Hollis-Jefferson, despite four years in the league, is one of those young guys. He’s already finding his role within the team.
“It’s a drive-and-kick team,” he said. “Like to get to the rim, definitely like to pass so I definitely can see myself fitting in here.
And they have bunch of a great guys who look to facilitate — Marc (Gasol), Kyle (Lowry), Fred (VanVleet) so I feel like I fit in great here.”
Hollis-Jefferson is a tireless defender as well, which will immediately put him in good stead with Nurse and the veterans on this team who put a premium on defence. At 6-foot-7 — on his best day he jokes — Hollis-Jefferson isn’t exactly a giant in the paint but he is comfortable rebounding in there and getting his offence in there.

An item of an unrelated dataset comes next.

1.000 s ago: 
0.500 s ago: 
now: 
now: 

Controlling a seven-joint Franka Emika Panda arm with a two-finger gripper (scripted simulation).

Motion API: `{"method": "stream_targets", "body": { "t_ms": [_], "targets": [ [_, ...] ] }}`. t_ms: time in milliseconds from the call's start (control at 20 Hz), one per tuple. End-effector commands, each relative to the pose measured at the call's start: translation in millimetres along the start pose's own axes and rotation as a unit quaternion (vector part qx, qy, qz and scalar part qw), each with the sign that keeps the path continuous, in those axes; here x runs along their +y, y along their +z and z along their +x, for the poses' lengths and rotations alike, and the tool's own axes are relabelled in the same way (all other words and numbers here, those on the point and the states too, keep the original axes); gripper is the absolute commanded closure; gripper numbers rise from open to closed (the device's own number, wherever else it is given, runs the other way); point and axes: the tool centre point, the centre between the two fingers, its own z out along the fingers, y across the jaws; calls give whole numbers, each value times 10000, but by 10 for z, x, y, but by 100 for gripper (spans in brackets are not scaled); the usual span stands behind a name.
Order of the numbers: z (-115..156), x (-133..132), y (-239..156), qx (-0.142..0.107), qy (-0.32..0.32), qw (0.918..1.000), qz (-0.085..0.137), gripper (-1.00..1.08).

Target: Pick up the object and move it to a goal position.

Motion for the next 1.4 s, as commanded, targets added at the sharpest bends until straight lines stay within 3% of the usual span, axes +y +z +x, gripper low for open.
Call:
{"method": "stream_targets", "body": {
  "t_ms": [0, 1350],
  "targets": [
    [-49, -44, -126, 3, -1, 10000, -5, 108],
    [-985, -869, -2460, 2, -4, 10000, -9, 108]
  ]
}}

“Going against bigger guys you have to figure out ways to finish the basketball so that’s something I kind of took from a few player sand I added a little bit of Chester, Pa., in there,” he said with a salute to his roots.
Hollis-Jefferson apparently only stole from left-handers, listing Thad Young, who he played with in Brooklyn and Spurs legend Manu Ginolbili as two guys who he watched and stole some crafty inside moves that he has used to help him overcome any size disadvantage he has when he ventures in there amongst the giants.

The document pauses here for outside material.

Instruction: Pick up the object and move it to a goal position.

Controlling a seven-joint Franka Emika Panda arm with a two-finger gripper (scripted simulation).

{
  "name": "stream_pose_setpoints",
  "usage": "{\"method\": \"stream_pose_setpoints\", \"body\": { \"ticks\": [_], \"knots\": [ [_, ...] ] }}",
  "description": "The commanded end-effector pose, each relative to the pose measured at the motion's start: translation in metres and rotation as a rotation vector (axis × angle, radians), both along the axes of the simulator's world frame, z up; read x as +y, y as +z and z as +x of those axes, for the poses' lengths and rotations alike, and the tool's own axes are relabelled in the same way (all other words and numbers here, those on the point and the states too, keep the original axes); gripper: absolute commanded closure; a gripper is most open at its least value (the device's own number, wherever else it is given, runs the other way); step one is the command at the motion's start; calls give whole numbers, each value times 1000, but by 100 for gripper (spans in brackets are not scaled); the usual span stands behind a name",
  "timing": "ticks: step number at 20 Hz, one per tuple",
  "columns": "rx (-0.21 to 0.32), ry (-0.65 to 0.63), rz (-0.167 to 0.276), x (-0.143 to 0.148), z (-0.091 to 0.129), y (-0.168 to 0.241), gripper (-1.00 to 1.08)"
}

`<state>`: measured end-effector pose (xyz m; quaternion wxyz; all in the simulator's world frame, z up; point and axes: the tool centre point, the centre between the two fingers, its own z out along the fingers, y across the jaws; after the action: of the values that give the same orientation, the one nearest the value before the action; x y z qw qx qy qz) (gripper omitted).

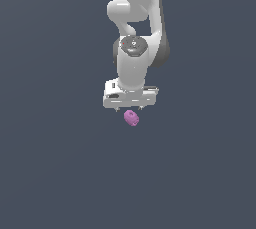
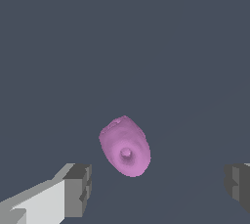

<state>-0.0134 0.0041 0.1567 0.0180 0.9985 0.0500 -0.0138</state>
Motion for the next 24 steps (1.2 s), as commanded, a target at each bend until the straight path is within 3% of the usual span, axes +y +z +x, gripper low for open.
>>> {"method": "stream_pose_setpoints", "body": {
  "ticks": [1, 12, 24],
  "knots": [
    [0, 3, 0, 0, 0, 0, -92],
    [-1, 124, 9, 2, -5, -13, -92],
    [-7, 412, 31, 8, -18, -41, -92]
  ]
}}
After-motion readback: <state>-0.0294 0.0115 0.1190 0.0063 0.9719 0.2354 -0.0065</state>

With the Raptors, Hollis-Jefferson, barring injuries to the starters, will likely come off the bench most of the time for Nurse. He’s certainly capable of starters but with Gasol, Pascal Siakam and Serge Ibaka ahead of him in the pecking order second unit minutes seem most likely.
Hollis-Jefferson came off the bench in Brooklyn for all but 21 starts a year ago.
But his ability to rebound the basketball against players with more size will be a huge plus for this team that, at least up until last year’s playoff run struggled for too much of the time with rebounding.
RANGE KEEPS EXTENDING
It was midway through the Philadelphia series that Fred VanVleet was struggling to have an impact in games and the decision was made to start launching them from a little further back.
By Game 6 of the NBA Finals, there didn’t feel like a spot from midcourt from which VanVleet couldn’t score.
But that might be a small exaggeration.
Still, VanVleet has just picked up where he left off and was seen practising 30-foot three-pointers before the scrimmage on Thursday.
Shooting steps before the three-point line isn’t something new in Toronto, but until now, it has mostly been reserved for Lowry.
VanVleet, however, throws them up there effortlessly much like Lowry has been doing for a few years now, putting more pressure than ever on defences to extend their coverage area.
Newcomer Matt Thomas also looks like a guy who isn’t going to be afraid to shoot them from long, long distance.
It was a big night for Chris Boucher in Quebec City. The 6’-foot-10” Montreal native is clearly a fan favourite in his home province and he responded with some very big dunks and an aggressive inside game that gave his fans plenty to cheer about. Being a late bloomer, the clock might be ticking a little more for Boucher. He turns 27 in January, but Boucher refuses to get caught up in that. “No, I feel like even last year it was a pivotal year for me,’ he said when asked about the pressure. “It was trying to find a way to get in the league and stay in the league. It could be your first year, fifth year, it doesn’t matter. I think that every day you’ve gotta go there and show what you’re capable of doing, ‘cause you never know what could happen, injuries, trade, last year we saw what happened. So at this point you’ve just gotta play hard every time and show them that you wanna be here.” … To the surprise of no one in Toronto, the Raptors announced Friday they have exercised the fourth-year team option on the rookie scale contract of forward OG Anunoby. He is now signed through the 2020-21 season.